## TASK DETAILS
Leave the pictures out. Retype exactly the lines below from the one containing "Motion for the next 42" through the one containing "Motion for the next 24", and no others.
━━━━━ SUPPLIED RECORDS
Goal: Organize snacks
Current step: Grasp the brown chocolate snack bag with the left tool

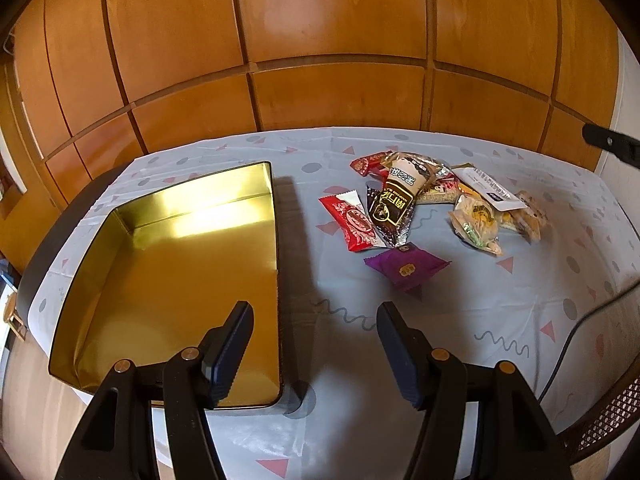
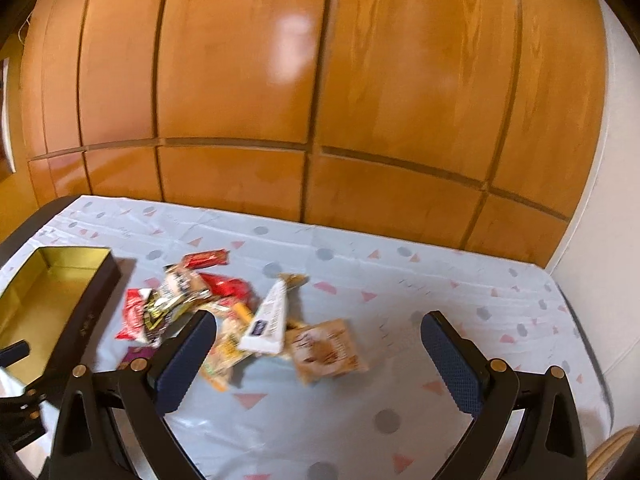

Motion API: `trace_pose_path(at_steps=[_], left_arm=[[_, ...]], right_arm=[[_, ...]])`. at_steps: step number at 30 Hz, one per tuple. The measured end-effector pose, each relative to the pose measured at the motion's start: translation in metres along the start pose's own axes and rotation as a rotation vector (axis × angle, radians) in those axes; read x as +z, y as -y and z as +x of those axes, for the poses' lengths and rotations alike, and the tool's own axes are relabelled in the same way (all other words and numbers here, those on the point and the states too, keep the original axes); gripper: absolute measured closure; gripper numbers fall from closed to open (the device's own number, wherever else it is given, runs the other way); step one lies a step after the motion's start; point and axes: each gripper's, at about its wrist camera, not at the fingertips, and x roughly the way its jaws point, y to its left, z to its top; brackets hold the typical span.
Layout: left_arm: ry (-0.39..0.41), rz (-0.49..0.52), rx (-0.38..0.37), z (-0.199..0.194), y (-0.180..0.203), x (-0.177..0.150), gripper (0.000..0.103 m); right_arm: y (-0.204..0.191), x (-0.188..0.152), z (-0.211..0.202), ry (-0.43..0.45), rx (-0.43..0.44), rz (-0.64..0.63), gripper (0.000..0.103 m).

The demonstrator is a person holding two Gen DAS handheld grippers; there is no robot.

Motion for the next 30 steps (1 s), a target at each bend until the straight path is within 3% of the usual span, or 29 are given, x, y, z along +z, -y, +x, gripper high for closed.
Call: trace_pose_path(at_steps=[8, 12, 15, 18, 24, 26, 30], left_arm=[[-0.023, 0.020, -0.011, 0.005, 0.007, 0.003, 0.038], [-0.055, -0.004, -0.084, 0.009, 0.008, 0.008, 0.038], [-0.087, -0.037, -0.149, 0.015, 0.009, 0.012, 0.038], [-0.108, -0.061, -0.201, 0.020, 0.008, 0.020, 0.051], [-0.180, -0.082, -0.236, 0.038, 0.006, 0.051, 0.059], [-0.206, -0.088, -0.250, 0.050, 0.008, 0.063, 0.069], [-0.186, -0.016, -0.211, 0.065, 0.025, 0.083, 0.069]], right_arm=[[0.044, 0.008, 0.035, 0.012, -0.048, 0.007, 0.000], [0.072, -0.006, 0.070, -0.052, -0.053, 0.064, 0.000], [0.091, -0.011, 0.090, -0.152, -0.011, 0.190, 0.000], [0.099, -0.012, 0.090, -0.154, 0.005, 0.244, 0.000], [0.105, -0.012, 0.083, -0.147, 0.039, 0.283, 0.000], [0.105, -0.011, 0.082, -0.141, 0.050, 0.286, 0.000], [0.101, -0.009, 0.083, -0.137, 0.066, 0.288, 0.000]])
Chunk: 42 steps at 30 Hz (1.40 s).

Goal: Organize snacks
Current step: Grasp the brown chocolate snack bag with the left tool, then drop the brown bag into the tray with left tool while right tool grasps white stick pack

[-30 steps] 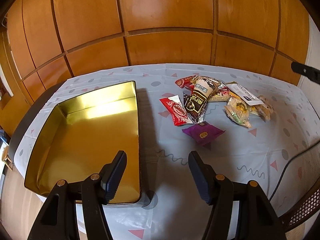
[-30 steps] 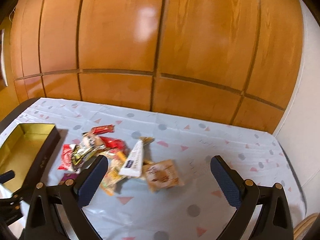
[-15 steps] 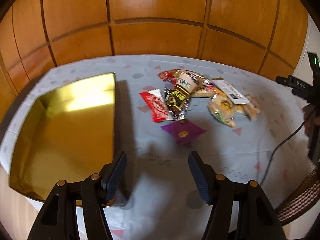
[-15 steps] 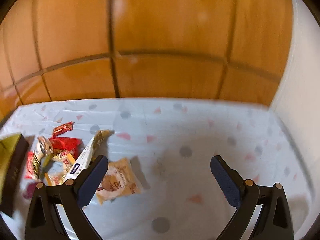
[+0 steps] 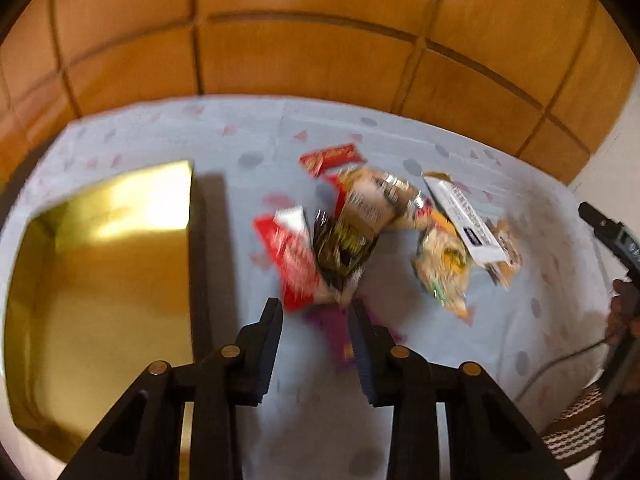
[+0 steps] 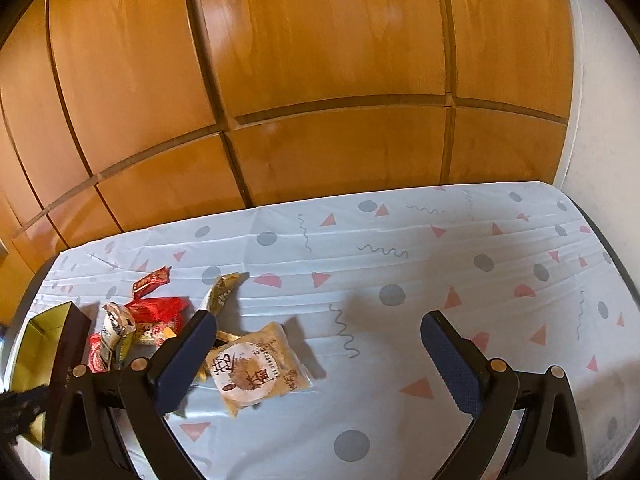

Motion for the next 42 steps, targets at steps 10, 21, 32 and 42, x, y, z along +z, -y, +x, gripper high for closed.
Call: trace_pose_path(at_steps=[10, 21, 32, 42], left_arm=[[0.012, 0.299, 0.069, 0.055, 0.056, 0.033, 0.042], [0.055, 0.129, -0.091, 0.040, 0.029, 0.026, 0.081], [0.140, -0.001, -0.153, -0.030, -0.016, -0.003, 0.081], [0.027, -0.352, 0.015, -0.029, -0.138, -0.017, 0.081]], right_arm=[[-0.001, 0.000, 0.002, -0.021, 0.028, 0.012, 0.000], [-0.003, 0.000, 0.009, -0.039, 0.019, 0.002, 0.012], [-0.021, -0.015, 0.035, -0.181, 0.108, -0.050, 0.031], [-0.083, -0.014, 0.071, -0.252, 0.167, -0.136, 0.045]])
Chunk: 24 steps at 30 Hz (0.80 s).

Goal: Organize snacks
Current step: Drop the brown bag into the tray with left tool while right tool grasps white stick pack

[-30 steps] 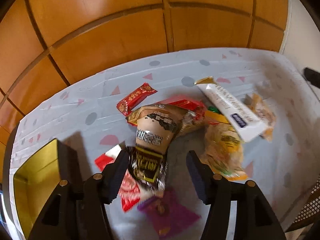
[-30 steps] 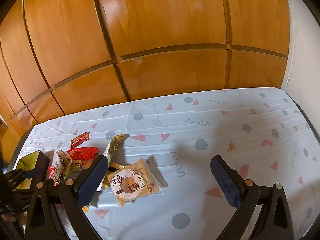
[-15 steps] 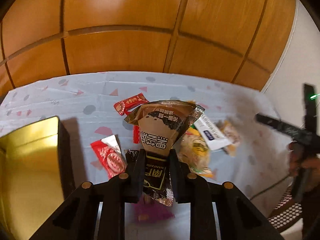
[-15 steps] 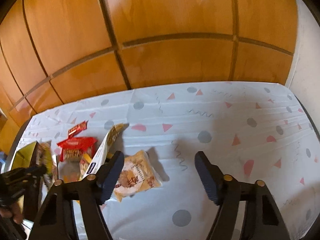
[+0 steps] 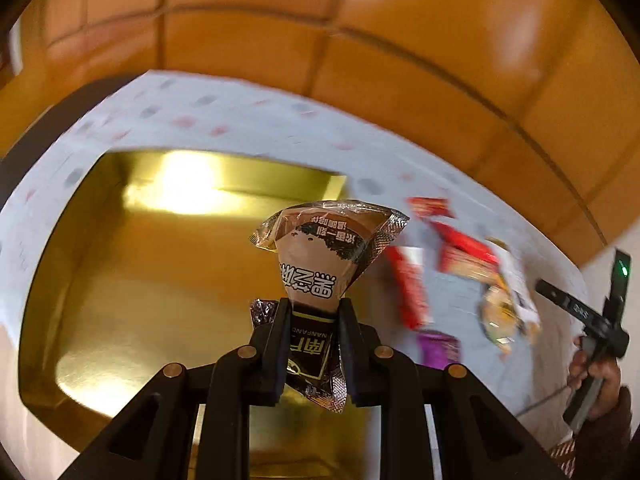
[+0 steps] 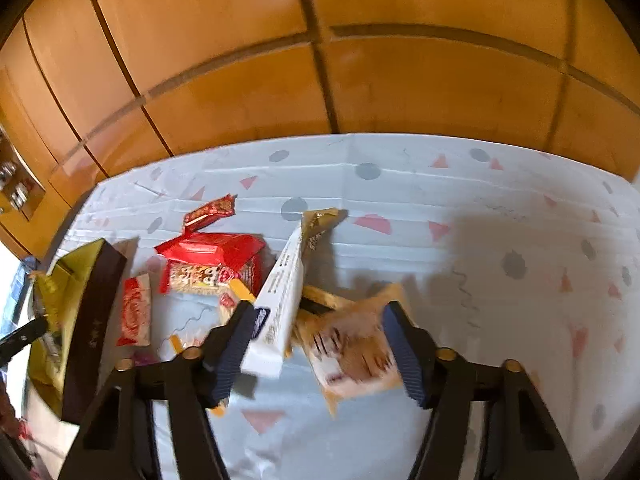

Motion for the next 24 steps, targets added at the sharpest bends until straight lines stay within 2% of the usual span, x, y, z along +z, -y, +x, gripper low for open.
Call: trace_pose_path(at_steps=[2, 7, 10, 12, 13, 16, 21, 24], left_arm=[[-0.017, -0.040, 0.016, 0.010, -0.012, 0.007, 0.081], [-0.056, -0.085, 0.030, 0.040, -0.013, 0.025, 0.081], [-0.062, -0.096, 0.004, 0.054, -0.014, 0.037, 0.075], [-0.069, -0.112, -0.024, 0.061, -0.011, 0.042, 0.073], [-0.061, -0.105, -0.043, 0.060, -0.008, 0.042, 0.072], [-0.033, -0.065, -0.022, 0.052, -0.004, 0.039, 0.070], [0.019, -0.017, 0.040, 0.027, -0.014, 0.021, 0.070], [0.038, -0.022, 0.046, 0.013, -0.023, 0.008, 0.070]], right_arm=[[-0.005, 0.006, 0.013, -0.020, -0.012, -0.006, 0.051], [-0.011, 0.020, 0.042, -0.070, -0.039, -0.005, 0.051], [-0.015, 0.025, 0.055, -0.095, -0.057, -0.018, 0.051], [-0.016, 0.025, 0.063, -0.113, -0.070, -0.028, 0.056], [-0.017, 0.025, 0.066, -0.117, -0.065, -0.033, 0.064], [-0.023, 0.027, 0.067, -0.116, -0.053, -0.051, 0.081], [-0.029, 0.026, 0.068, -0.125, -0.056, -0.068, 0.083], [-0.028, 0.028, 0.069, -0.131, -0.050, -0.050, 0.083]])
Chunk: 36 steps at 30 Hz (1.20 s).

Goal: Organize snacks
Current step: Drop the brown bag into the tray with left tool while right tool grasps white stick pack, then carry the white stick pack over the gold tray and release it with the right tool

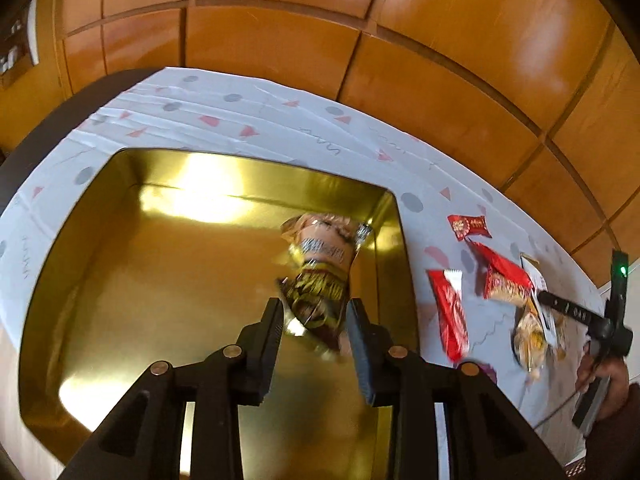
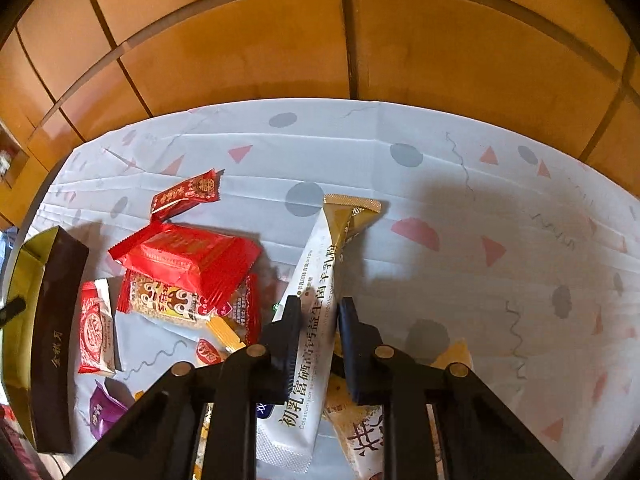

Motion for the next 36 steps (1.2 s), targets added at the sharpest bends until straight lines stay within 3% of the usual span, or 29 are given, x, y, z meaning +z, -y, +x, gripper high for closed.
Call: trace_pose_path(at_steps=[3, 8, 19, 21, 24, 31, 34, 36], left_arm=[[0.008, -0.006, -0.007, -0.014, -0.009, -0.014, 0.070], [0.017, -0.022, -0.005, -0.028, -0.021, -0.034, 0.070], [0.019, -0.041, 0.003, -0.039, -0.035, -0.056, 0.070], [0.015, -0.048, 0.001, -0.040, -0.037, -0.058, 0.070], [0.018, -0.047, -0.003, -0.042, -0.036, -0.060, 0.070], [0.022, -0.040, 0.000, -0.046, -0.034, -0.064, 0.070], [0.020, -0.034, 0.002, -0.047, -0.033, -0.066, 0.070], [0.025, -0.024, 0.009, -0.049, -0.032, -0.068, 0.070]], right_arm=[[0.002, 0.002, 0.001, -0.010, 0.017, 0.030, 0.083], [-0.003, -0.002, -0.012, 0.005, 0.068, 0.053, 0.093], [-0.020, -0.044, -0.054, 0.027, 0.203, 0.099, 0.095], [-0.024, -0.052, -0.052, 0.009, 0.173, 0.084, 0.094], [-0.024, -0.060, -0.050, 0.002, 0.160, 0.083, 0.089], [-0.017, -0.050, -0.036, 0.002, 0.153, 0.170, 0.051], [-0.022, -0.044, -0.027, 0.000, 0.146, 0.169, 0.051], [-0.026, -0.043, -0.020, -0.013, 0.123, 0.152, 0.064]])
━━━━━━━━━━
## RESULT FOR THIS EXERCISE
Motion for the next 42 steps, targets at steps 10, 21, 32 and 42, x, y, z along +z, -y, +x, gripper high for closed.
Call: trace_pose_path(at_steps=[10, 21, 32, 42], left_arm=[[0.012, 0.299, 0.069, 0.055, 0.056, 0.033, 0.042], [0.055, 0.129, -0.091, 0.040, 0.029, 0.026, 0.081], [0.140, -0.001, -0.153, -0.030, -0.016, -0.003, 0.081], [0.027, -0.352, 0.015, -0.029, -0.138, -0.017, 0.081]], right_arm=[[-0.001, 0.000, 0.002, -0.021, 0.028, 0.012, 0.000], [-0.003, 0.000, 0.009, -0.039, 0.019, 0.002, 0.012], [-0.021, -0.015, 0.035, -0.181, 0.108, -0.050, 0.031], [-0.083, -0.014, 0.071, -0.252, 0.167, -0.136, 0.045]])
Chunk: 24 steps at 30 Hz (0.80 s).

Goal: Organize snacks
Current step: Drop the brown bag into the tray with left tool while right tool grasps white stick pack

[-30 steps] 
[-30 steps] 
[-15 steps] 
[-15 steps] 
[+0 steps] 
[+0 steps] 

Motion for the next 24 steps, targets added at the sharpest bends until straight lines stay within 2% of the usual span, x, y, z along +z, -y, +x, gripper low for open.

Nothing else is part of this output.